The winner of this year's Booker Prize is Douglas Stewart for his debut novel, Shuggie Bain. Based on his own life, the book tells the story of growing up in Glasgow, Scotland, in the 1980s with a mother struggling with addiction.
"I think one of the greatest things you can do when you've been a child who's suffered trauma and been around addiction, where you have absolutely no control over it, is actually to turn it into art and really sort of examine it up closely," Stuart told NPR's Scott Simon in an interview this month.
"I've always felt like my life has been two very distinct parts. The man who worked in fashion in New York, but then the boy who grew up in Glasgow. And so in a lot of ways, writing the book was about sort of bringing those two halves back together."

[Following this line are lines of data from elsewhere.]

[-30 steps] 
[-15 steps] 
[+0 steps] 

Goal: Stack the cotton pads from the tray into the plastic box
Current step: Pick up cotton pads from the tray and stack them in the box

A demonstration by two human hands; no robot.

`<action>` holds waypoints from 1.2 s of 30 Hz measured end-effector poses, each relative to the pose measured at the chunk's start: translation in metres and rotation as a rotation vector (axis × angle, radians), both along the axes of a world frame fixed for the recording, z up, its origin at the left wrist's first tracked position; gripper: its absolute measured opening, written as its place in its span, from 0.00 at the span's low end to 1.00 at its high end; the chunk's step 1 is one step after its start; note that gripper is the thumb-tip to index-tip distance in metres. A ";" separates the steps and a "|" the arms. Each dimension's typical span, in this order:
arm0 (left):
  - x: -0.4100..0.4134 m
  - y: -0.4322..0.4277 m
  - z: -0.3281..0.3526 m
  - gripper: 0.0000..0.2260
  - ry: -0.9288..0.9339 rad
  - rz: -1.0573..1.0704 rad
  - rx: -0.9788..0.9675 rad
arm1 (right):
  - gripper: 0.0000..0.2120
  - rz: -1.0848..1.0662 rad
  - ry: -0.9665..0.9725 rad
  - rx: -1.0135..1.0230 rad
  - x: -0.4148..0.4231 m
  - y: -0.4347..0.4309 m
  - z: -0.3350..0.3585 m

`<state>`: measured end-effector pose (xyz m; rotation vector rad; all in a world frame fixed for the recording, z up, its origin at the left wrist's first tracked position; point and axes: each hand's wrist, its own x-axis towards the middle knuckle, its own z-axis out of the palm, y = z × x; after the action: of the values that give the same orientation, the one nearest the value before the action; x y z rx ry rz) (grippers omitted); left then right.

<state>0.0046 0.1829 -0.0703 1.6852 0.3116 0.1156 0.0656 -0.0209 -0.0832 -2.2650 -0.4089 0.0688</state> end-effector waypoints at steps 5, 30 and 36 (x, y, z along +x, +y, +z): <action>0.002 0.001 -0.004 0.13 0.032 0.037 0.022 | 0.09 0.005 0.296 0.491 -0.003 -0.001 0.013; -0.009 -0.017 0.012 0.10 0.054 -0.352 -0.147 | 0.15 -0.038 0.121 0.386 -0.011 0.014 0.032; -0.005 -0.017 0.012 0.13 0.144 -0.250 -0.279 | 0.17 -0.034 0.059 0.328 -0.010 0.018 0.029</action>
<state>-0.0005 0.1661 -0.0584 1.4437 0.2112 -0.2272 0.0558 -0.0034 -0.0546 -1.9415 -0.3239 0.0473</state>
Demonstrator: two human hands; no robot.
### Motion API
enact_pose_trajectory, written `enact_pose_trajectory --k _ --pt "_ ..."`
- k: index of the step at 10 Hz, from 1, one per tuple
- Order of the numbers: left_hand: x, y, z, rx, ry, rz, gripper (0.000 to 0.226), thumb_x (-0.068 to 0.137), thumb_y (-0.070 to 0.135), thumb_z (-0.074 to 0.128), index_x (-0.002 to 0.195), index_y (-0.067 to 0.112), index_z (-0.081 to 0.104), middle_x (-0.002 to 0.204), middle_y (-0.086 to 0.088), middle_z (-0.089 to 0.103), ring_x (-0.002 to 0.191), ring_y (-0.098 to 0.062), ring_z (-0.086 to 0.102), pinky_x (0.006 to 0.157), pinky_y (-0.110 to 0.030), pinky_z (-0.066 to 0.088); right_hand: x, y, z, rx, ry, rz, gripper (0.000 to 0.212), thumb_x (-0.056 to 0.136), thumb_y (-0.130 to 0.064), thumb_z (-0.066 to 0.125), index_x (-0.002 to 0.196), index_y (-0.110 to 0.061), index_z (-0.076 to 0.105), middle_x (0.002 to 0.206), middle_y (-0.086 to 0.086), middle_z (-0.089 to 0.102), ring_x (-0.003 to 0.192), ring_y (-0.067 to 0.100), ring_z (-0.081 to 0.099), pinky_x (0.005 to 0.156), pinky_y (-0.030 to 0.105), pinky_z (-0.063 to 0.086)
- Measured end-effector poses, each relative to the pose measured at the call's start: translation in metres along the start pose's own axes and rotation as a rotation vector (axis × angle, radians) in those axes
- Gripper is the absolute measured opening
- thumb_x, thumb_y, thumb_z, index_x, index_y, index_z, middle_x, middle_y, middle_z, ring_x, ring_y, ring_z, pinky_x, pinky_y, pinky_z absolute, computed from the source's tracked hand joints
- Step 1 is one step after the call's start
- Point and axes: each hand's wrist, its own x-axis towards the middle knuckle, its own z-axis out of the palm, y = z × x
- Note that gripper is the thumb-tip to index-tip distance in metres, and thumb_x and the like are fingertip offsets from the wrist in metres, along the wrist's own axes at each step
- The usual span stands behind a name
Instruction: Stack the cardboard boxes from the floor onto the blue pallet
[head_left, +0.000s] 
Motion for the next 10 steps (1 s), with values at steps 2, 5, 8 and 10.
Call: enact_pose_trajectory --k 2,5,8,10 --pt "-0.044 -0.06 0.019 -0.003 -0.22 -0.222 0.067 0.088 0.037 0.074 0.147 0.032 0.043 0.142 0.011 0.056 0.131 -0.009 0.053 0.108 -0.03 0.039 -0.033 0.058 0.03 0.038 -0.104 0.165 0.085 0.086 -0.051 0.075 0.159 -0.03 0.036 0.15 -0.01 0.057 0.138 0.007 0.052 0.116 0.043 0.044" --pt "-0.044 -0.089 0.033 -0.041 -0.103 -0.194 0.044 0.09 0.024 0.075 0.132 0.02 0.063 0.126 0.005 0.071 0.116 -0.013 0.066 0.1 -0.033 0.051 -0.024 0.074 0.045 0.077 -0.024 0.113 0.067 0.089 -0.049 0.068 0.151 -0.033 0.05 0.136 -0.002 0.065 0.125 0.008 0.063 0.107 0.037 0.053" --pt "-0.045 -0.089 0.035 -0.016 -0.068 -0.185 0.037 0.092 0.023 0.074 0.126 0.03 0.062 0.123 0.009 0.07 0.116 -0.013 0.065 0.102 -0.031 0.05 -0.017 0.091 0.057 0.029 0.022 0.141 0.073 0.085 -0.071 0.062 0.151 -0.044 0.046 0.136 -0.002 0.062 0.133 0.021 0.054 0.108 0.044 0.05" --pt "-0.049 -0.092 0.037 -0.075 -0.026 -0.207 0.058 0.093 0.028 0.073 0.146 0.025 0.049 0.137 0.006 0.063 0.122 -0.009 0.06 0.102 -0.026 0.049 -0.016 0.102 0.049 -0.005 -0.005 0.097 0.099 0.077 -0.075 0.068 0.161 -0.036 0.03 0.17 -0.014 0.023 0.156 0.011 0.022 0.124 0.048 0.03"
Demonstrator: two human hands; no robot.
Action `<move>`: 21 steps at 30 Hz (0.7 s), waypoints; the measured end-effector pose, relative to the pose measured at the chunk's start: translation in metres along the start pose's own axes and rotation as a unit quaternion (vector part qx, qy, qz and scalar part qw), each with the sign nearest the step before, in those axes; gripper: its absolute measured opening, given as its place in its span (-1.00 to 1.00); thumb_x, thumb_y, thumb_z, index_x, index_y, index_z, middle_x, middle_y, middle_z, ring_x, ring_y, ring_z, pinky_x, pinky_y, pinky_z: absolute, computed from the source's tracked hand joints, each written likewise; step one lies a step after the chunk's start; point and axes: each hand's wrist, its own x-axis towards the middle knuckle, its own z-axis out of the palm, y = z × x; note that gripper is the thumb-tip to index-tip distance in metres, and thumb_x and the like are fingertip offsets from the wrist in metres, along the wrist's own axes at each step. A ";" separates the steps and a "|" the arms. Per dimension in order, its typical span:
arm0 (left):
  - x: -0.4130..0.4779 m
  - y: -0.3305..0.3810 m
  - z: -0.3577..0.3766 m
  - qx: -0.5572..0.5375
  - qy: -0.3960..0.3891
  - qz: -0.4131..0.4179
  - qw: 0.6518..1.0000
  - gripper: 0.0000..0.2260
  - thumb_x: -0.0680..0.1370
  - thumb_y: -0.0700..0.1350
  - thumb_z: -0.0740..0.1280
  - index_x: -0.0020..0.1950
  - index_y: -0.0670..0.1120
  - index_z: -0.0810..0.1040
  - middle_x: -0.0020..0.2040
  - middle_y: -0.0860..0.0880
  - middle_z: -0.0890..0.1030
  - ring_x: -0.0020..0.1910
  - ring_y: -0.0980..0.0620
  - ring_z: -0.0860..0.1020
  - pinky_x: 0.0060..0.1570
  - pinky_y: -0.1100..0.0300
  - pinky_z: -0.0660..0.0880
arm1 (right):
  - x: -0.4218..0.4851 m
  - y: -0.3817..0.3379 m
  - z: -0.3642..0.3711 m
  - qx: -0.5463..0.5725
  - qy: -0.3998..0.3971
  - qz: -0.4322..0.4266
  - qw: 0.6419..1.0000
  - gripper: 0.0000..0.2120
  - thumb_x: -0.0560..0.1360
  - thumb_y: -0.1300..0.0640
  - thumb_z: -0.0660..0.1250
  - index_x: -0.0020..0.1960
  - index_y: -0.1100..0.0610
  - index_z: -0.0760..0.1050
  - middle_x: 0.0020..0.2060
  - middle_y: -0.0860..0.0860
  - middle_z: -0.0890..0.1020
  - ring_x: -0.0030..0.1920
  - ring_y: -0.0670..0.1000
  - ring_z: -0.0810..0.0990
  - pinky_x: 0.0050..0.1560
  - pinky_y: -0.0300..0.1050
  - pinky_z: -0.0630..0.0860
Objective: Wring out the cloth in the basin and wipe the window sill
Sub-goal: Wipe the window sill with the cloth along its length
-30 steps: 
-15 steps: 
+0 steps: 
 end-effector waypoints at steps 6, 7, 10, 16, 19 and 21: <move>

In a statement, the chair of this year's judges, Margaret Busby, said, "The heart-wrenching story tells of the unconditional love between Agnes Bain — set on a descent into alcoholism by the tough circumstances life has dealt her — and her youngest son. ... Gracefully and powerfully written, this is a novel that has impact because of its many emotional registers and its compassionately [realized] characters. The poetry in Douglas Stuart's descriptions and the precision of his observations stand out: nothing is wasted."
The judges called Shuggie Bain "a moving, immersive and nuanced portrait of a tight-knit social world, its people and its values."
The Booker Prize is the UK's most prestigious prize for fiction written in English. Previous winners have included Hilary Mantel, Kazuo Ishiguro, Margaret Atwood and Salman Rushdie.